Task to complete:
Write out the following listing's lines from the one with "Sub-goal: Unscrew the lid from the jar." to the one with "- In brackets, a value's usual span", exactly, with both included and no others.
____________
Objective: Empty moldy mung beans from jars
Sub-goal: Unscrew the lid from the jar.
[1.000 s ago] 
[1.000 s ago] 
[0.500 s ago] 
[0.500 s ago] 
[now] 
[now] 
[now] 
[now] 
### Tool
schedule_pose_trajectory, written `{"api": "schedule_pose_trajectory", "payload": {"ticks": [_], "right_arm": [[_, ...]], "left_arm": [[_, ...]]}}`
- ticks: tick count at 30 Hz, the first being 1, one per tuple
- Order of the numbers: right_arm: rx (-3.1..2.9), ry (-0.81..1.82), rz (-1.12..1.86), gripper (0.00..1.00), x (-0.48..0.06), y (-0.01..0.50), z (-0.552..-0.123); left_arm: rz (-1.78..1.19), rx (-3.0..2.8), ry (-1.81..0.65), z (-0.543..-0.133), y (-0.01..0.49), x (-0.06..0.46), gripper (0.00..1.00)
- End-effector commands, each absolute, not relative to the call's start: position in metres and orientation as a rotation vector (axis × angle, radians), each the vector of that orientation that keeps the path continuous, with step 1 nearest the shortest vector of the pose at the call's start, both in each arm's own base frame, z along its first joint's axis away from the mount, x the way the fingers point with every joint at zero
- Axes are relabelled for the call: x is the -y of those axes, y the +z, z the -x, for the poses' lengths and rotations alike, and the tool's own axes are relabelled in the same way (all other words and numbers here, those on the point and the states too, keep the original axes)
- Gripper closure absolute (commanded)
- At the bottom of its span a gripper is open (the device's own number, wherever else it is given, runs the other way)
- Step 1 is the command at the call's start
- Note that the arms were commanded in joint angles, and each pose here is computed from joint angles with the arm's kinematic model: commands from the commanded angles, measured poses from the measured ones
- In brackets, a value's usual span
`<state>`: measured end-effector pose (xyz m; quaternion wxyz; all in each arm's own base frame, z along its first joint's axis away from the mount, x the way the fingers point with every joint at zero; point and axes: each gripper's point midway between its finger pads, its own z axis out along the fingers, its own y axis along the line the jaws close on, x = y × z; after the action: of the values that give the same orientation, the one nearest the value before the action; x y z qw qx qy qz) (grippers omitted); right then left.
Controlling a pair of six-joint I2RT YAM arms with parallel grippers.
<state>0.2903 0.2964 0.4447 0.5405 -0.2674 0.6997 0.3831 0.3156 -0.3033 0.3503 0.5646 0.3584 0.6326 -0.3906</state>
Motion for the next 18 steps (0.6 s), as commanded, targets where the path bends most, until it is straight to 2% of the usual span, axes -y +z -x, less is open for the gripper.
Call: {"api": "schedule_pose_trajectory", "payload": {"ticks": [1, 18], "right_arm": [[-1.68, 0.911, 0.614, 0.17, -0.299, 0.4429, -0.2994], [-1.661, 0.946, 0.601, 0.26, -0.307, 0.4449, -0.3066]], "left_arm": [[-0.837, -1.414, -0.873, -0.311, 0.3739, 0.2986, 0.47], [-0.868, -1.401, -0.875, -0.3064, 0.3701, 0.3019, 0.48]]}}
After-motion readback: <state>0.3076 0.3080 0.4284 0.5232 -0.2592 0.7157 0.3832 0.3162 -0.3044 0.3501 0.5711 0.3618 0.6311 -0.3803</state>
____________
Response box:
Sub-goal: Unscrew the lid from the jar.
[1.000 s ago] 
[1.000 s ago] 
[0.500 s ago] 
[0.500 s ago] 
[now] 
[now] 
[now] 
[now] 
### Tool
schedule_pose_trajectory, written `{"api": "schedule_pose_trajectory", "payload": {"ticks": [_], "right_arm": [[_, ...]], "left_arm": [[_, ...]]}}`
- ticks: tick count at 30 Hz, the first being 1, one per tuple
- Order of the numbers: right_arm: rx (-3.1..2.9), ry (-0.81..1.82), rz (-1.12..1.86), gripper (0.00..1.00), x (-0.48..0.06), y (-0.01..0.50), z (-0.552..-0.123); left_arm: rz (-1.78..1.19), rx (-3.0..2.8), ry (-1.81..0.65), z (-0.543..-0.133), y (-0.01..0.49), x (-0.06..0.46), gripper (0.00..1.00)
- End-effector commands, each absolute, not relative to the call's start: position in metres and orientation as a rotation vector (axis × angle, radians), each the vector of that orientation that keeps the path continuous, with step 1 nearest the shortest vector of the pose at the call's start, both in each arm's own base frame, z along its first joint's axis away from the mount, x the way the fingers point with every joint at zero
- Axes are relabelled for the call: x is the -y of those axes, y the +z, z the -x, for the poses' lengths and rotations alike, and the tool's own axes are relabelled in the same way (all other words and numbers here, those on the point and the states too, keep the original axes)
- Gripper closure absolute (commanded)
- At the bottom of its span a gripper is open (the device's own number, wherever else it is given, runs the other way)
- Step 1 is the command at the call's start
- Note that the arms were commanded in joint angles, and each pose here is computed from joint angles with the arm's kinematic model: commands from the commanded angles, measured poses from the measured ones
- In brackets, a value's usual span

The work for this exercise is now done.